Wednesday, December 3, 2014

Maximum Subarray



I am going to write here my explanation for the the maximum subarray problem which is the task of finding the contiguous subarray within a one-dimensional array of numbers (containing at least one positive number) which has the largest sum.

Here we can find this subarray using different algorithms, Here I shall talk about two of them,

1)  Divide and Conquer :


Time Complexity: O(n log n)
Algorithmic Paradigm: Divide and Conquer

2)  Kadane’s Algorithm : 


Time Complexity: O(n)
Algorithmic Paradigm: Dynamic Programming



1)  Divide and Conquer :


This is a method of designing algorithms where we divide the problem into a number of
sub-problems of smaller size, and we conquer these sub-problems by solving them recursively, ( we keep sending it back for further division until they are a base case of the recursion )
Finally we combine the solutions of these sub-problems to get the required solution of the 
actual problem.

Now we have an array ( lets call it A ) in which there exists a sub-array ( lets call it S )
whose sum is the maximum when compared to other sub-array's,
our objective is to find S's sum.
This subarray could either have the middle element of A ( lets call it mid ) in it or not.
thus we have two cases 

1)  when mid exists inside S :

if this is the case then we take the array and look at the rest of the array from mid's 
point of view. 












here we have chosen A[3] to be the mid ( (7+0)/2 = 3.5 ) 
now to find S, we can break the problem further into 2 parts( the left half and the right half ), S will consist of 2 
sub-arrays S1 and S2 where,
S1 is the maximum subarray in the left half from A[3] to A[0] and 
S2 is the maximum subarray in the right half A[4] to A[7].
these two can be found by iteration, for S1 take A[3] alone then 3,2 then 3,2,1 keep doing this until we find the sum of all elements from mid till the first element (A[0]), all the while keeping track of the maximum sum so gained. so we will have the value of the max subarray in the left of mid ( including mid ) and we can repeat this with the remaining half of the array to find S2's sum.
In the following code I have implemented this leftsum is the S1's sum and rightsum is 
S2's sum. we can thus return (leftsum+rightsum) as S's sum.
In the following code I have implemented this leftsum is the S1's sum and rightsum is 
S2's sum. we can thus return (leftsum+rightsum) as S's sum.

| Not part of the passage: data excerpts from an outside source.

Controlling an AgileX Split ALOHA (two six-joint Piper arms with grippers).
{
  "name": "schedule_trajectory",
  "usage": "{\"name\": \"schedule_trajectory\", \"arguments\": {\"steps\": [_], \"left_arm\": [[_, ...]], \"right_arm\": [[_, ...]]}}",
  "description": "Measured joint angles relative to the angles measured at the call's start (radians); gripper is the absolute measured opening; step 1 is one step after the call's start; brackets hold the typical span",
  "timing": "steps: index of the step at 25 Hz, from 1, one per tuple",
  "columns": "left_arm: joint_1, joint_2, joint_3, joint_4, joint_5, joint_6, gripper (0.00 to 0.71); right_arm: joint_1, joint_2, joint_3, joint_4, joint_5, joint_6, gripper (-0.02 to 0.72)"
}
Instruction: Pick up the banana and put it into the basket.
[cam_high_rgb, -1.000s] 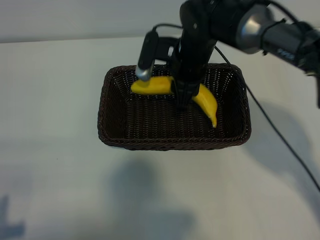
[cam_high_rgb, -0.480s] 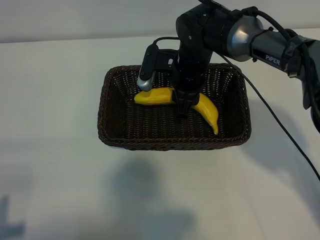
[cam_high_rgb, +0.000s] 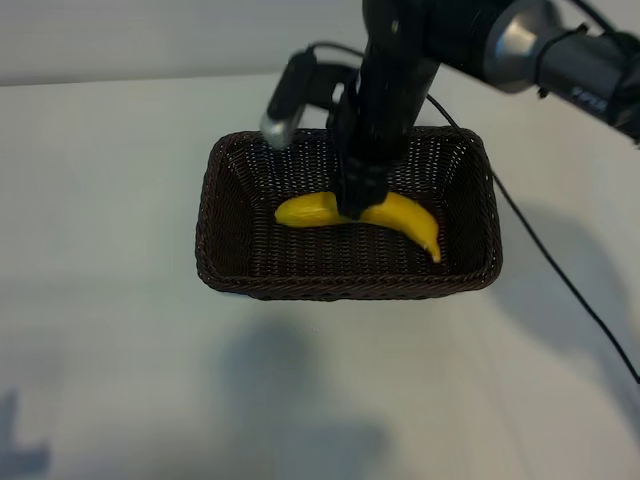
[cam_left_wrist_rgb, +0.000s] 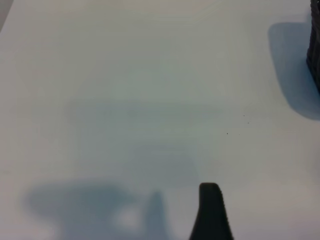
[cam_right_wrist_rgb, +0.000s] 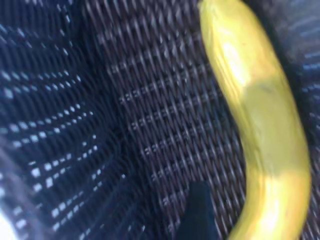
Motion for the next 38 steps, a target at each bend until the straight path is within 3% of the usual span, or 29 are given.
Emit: {"name": "schedule_trajectory", "arguments": {"steps": [4, 13, 20, 22, 30, 38], "left_arm": [[0.000, 0.000, 0.000, 0.000, -0.001, -0.001, 0.551], [0.000, 0.000, 0.001, 0.000, -0.001, -0.001, 0.551], [0.000, 0.000, 0.001, 0.000, -0.001, -0.001, 0.551], [0.000, 0.000, 0.001, 0.000, -0.001, -0.001, 0.551], [0.000, 0.000, 0.001, 0.000, -0.001, -0.001, 0.551], [0.000, 0.000, 0.001, 0.000, -0.001, -0.001, 0.551]], "right_arm": [[-0.040, -0.006, -0.088, -0.037, 0.088, 0.096, 0.594], [-0.306, -0.006, -0.143, -0.044, 0.097, 0.288, 0.593], [-0.539, -0.006, -0.143, -0.018, 0.098, 0.567, 0.593], [-0.586, -0.006, -0.143, -0.017, 0.098, 0.620, 0.593], [-0.633, -0.023, -0.119, -0.018, 0.099, 0.614, 0.593], [-0.633, -0.308, 0.217, -0.079, 0.098, 0.587, 0.593]]}}
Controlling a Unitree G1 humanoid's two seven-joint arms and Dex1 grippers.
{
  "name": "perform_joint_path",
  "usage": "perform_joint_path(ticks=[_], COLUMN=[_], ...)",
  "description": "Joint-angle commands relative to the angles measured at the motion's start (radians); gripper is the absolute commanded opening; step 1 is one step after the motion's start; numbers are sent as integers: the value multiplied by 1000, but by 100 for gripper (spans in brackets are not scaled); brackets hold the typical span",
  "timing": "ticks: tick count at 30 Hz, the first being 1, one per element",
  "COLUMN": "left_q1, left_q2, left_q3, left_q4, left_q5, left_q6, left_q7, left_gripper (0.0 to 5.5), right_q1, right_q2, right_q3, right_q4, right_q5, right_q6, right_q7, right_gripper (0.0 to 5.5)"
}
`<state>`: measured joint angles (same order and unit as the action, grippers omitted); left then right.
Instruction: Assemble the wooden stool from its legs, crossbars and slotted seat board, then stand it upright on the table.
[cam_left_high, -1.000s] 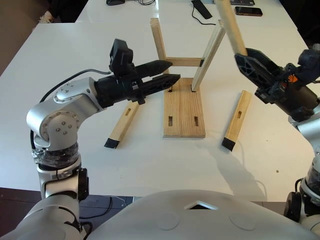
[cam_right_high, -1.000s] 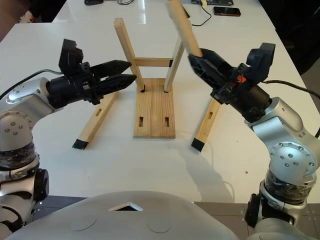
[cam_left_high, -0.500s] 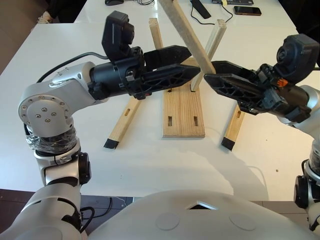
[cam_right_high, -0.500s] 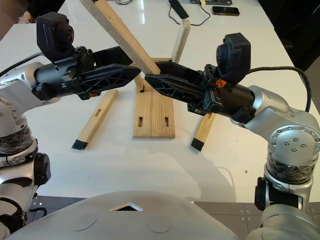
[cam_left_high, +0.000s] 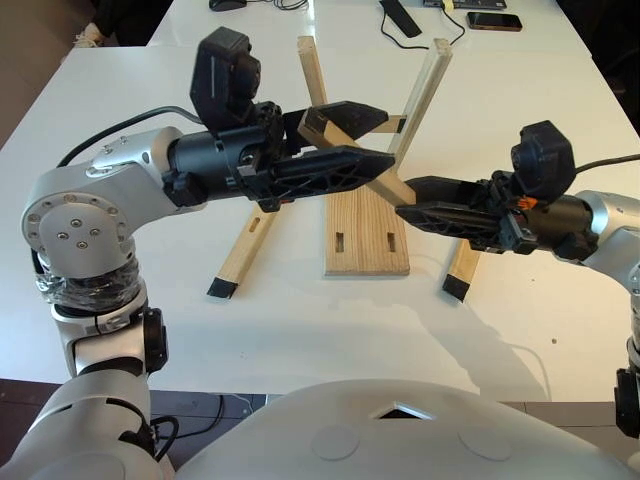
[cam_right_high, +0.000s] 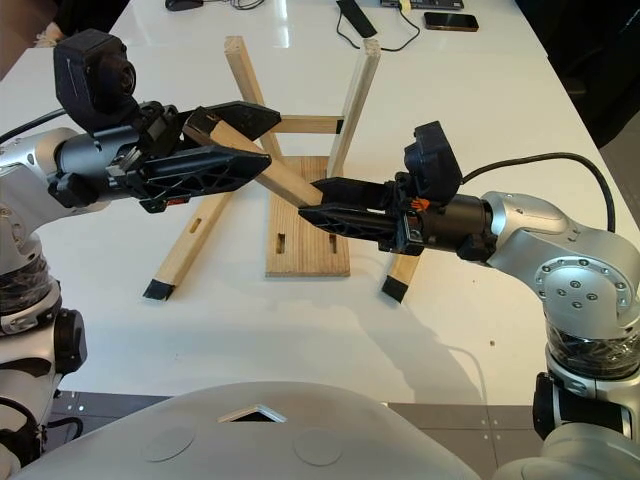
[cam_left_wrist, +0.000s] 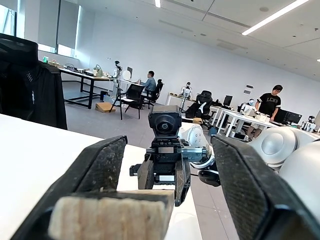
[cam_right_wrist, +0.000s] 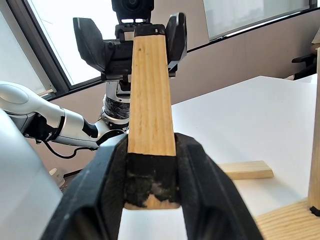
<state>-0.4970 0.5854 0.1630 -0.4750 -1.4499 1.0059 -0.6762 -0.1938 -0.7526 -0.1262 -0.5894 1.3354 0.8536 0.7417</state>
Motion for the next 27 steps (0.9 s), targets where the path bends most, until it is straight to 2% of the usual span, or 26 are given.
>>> perform_joint_path(ticks=[1, 2, 5, 12, 20, 21, 27], left_q1=[23, 27, 38, 58, 76, 82, 107], left_q2=[28, 31, 37, 47, 66, 73, 119], left_q3=[-29, -34, -47, -58, -66, -69, -99], left_q4=[-31, -31, -32, -43, -46, -47, -3], left_q5=[42, 54, 86, 114, 162, 180, 349], left_q6=[-12, -17, -30, -50, -61, -64, -135], left_q7=[-51, -58, -79, -116, -154, -163, -236], left_gripper=[274, 256, 253, 144, 131, 131, 130], right_q1=[-29, -31, -32, -18, 20, 23, 64], right_q2=[8, 8, 9, 3, -22, -32, -54], right_q3=[-21, -24, -26, -20, -3, 10, 85], right_q4=[5, 3, 0, -6, -16, -20, -36], right_q5=[29, 37, 51, 33, -77, -113, -336], right_q6=[-1, -1, -4, -9, -26, -29, -84], right_q7=[-40, -43, -52, -59, -24, -20, 6], right_gripper=[132, 132, 132, 132, 132, 169, 253])
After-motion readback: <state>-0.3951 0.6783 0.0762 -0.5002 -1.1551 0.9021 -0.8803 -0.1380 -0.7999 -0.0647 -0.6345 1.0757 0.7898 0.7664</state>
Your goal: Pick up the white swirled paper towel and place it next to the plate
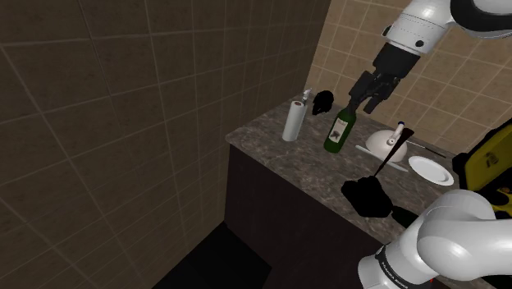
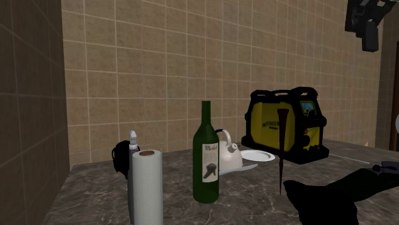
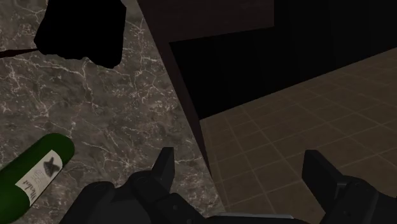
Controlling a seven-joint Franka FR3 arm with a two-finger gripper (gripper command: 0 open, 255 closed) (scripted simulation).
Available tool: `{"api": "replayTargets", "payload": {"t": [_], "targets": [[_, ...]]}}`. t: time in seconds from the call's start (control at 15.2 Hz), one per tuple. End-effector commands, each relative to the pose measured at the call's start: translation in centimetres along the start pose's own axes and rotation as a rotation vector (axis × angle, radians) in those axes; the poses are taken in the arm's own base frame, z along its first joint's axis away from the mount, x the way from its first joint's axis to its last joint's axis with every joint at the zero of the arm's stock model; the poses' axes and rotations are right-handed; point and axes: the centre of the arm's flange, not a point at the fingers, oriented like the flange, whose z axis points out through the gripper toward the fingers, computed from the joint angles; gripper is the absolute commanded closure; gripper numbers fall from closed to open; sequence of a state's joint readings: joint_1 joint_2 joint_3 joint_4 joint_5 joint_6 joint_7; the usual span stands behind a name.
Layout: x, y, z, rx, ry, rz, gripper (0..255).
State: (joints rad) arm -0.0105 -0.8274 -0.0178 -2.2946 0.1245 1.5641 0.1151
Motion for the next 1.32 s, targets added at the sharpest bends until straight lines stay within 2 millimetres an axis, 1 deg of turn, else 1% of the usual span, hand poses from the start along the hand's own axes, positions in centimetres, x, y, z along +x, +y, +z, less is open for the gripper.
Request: {"api": "replayTargets", "payload": {"t": [0.0, 0.59, 1.25], "targets": [[0.0, 0.0, 0.0, 0.0, 0.0, 0.0, 0], [9.6, 4.2, 5.2, -0.053, -0.006, 0.013, 0], [20.1, 9.2, 10.7, -0.111, -0.012, 0.028, 0]]}}
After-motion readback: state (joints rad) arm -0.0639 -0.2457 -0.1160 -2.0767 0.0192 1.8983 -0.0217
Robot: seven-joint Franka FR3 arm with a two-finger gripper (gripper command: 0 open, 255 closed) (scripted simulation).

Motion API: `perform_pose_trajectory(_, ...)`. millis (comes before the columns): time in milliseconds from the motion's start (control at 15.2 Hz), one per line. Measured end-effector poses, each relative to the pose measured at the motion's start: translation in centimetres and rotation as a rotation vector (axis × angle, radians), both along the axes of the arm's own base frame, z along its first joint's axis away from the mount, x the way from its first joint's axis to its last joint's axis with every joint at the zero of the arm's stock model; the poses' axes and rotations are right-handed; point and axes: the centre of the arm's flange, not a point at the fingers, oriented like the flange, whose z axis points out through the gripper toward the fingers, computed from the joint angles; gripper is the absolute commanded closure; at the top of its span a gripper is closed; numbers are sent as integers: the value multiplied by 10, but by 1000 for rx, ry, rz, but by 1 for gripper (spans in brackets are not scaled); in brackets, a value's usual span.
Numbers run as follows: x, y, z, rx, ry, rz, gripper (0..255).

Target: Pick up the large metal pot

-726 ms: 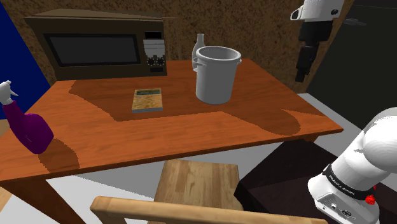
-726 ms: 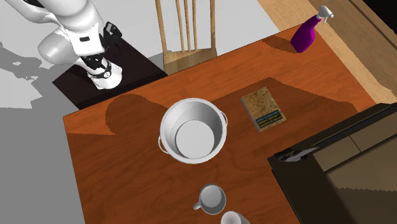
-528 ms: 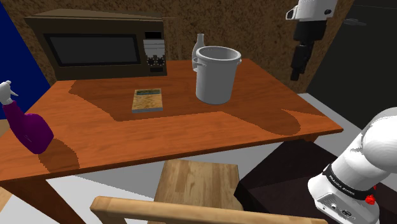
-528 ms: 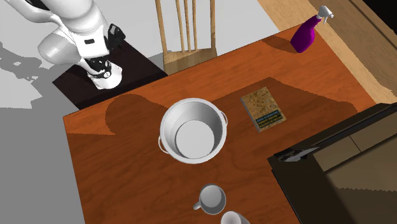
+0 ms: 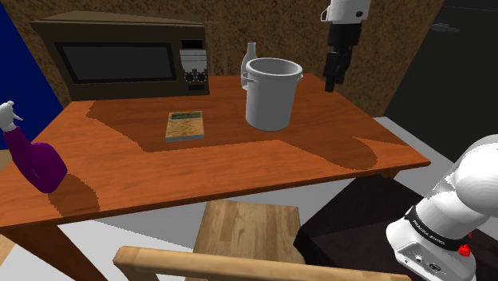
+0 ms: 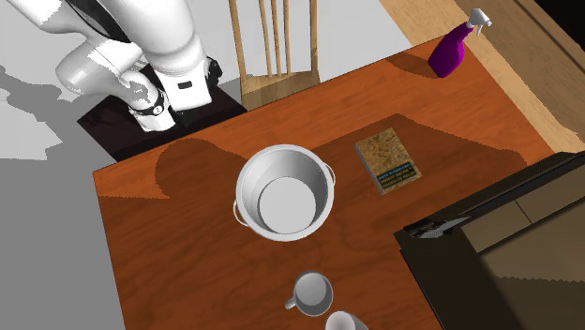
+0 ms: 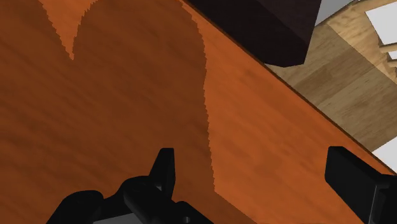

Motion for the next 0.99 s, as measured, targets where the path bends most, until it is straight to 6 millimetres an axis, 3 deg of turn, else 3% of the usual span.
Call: perform_pose_trajectory(990,179,58,-8,-17,-67,77,0)
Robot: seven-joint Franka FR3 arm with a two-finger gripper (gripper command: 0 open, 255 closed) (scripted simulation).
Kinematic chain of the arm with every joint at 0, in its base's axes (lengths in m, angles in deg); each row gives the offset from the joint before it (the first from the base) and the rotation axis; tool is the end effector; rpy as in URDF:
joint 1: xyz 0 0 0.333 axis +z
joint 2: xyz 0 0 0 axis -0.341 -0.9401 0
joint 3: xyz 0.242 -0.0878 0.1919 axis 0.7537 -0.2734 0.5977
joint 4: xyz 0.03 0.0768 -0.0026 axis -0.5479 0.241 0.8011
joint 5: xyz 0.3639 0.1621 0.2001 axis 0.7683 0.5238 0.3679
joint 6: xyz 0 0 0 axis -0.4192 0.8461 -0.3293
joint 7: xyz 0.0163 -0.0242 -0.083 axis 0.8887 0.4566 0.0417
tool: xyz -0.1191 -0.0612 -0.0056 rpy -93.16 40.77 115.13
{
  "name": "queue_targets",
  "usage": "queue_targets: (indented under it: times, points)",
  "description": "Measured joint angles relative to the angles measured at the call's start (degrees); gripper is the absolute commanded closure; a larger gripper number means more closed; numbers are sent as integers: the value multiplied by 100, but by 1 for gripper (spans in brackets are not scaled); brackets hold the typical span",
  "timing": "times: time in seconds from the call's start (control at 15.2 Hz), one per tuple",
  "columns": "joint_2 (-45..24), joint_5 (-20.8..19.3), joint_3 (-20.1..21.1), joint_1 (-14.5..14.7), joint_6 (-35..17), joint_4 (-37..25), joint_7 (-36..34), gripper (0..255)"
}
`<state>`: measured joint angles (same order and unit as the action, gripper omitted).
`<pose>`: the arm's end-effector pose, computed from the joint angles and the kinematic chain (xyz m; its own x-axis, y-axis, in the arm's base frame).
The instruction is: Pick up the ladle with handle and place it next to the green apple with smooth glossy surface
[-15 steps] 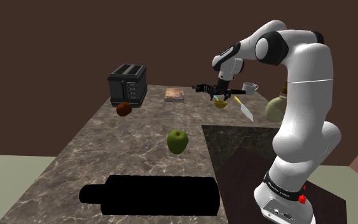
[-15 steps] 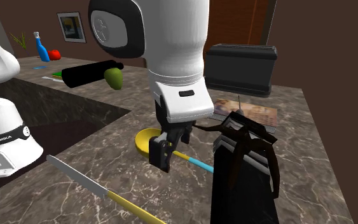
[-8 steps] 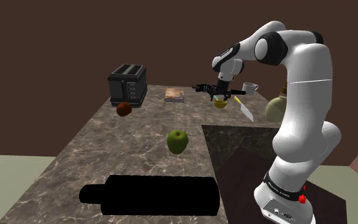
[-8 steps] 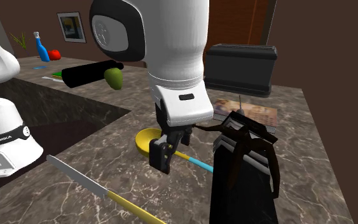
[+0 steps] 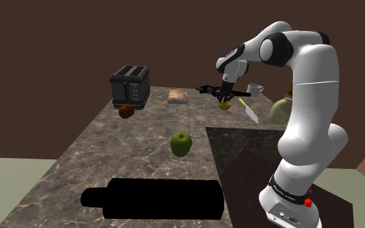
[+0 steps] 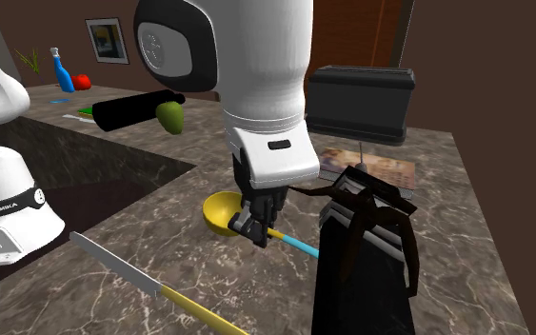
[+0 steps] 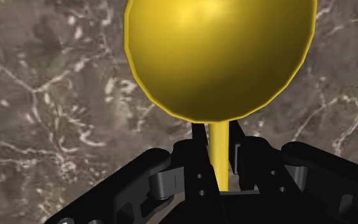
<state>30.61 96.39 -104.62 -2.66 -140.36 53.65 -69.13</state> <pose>0.5448 -0.4114 0.2804 0.6730 -0.7353 -0.0802 -0.7388 -0.6632 -0.1193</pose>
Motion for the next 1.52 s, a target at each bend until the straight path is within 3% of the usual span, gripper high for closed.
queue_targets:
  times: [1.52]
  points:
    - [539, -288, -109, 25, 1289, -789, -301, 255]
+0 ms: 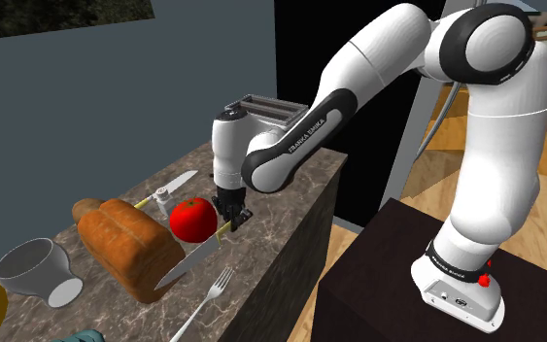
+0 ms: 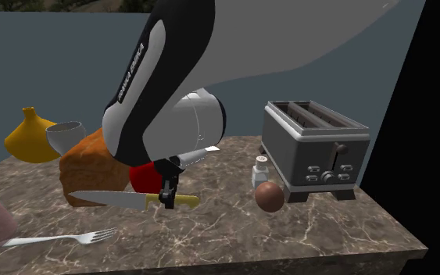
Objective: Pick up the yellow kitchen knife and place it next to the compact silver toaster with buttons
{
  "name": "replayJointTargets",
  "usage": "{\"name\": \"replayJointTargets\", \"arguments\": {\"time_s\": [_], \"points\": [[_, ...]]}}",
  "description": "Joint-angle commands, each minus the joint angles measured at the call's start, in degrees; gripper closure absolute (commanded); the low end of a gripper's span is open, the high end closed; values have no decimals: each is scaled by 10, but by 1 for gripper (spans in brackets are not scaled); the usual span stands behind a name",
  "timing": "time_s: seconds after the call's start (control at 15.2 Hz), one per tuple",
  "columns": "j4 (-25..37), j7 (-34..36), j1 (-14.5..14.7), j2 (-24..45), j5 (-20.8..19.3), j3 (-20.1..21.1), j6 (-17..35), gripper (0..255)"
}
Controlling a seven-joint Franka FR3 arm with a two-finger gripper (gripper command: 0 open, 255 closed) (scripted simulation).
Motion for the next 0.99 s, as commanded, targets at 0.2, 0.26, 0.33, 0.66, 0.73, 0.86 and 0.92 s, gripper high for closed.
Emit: {"name": "replayJointTargets", "arguments": {"time_s": [0.2, 0.26, 0.33, 0.66, 0.73, 0.86, 0.92], "points": [[6, -14, -11, -22, 25, 15, -27, 255], [9, -17, -14, -28, 30, 17, -33, 255], [11, -21, -16, -33, 35, 20, -40, 255], [25, -35, -27, -58, 60, 32, -72, 255], [28, -38, -29, -63, 65, 33, -79, 255], [35, -44, -32, -72, 74, 37, -93, 255], [39, -46, -34, -77, 78, 38, -100, 255]]}}
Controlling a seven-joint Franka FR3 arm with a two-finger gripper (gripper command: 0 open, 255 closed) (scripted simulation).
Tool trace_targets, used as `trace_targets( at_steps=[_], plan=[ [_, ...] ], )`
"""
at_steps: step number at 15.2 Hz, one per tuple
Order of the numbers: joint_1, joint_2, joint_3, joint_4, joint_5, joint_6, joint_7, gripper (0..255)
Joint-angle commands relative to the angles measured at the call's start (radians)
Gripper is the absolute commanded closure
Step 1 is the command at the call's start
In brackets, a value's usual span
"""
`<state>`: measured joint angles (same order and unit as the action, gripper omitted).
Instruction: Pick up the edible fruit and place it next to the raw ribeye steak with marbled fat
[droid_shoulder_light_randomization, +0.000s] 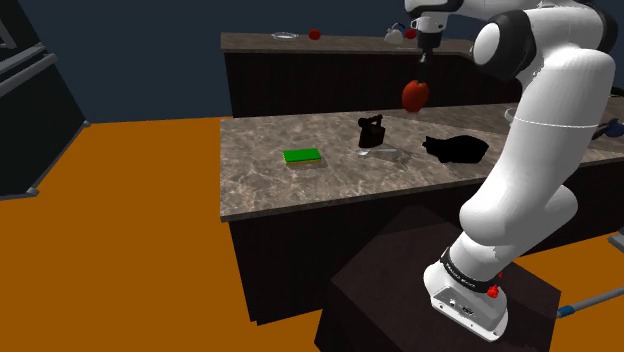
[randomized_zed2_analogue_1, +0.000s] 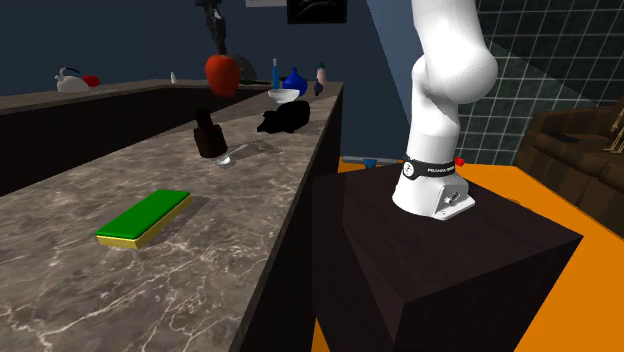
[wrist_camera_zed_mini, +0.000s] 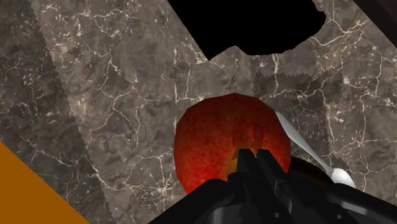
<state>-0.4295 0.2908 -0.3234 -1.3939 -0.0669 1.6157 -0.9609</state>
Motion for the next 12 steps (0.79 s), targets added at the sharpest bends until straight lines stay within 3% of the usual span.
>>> trace_targets(
  at_steps=[1, 12],
  plan=[
    [0.003, -0.008, 0.000, -0.038, -0.002, 0.030, 0.005, 255],
    [0.007, -0.010, 0.003, -0.187, -0.005, 0.177, 0.022, 255]
  ],
)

# a is the array, start, mid and end are the respective array indices
def maxsubarray3(a,start,mid,end):
    # if want to find the actual subarray which gives us this maximum value for its sum
    ansstart=mid
    ansend=mid+1

    # we need to find both sums of the left maxsubarray and the right maxsubarray.
    # the sum of which will be the sum of the joint subarray (from i to j) the actual max subarray of a
    # where i and j are such that,
    
    # The subarray from i to mid_index is the maximum you can get
    # from all subarrays where i which is before mid_index

    # keeps track of all the the possible subarray sums
    tempsum=0
    # keeps track of the current top sum (for the left half)
    # initially keep it as a very negative number 
    leftsum=-1
    
    # lets take first half and find the maximum subarray,
    # start from mid and by decrementing ( therefore the -1 )
    # and go till the 1st element ( therefore till array indice start )
    # ( Note that the range(a,b,c) function  produces a list of a,a+c,a+2c,.. so on till b-1 )
    # ( we need to write start-1 to get till start )
    for i in range(mid,start-1,-1):
        tempsum=tempsum+a[i]
        if(tempsum>leftsum):
            # the new top sum
            leftsum=tempsum
            ansstart=i
            
    # just like how we got the leftsum, repeat for right sum.
    tempsum=0 
    rightsum=-1

    # we now check for all possible subarrays in the right half, ie
    # mid+1 till end ( Note that the range(a,b,c) function
    # produces a list of a,a+c,a+2c,.. so on till b-1 )
    for j in range(mid+1,end+1):
        tempsum=tempsum+a[j]
        if(tempsum>rightsum):
            # the new top sum
            rightsum=tempsum
            ansend=j

    return (rightsum+leftsum)
But we should keep in mind we have only covered the case when the max subarray we wish to find has the mid element in it, but then comes the other case.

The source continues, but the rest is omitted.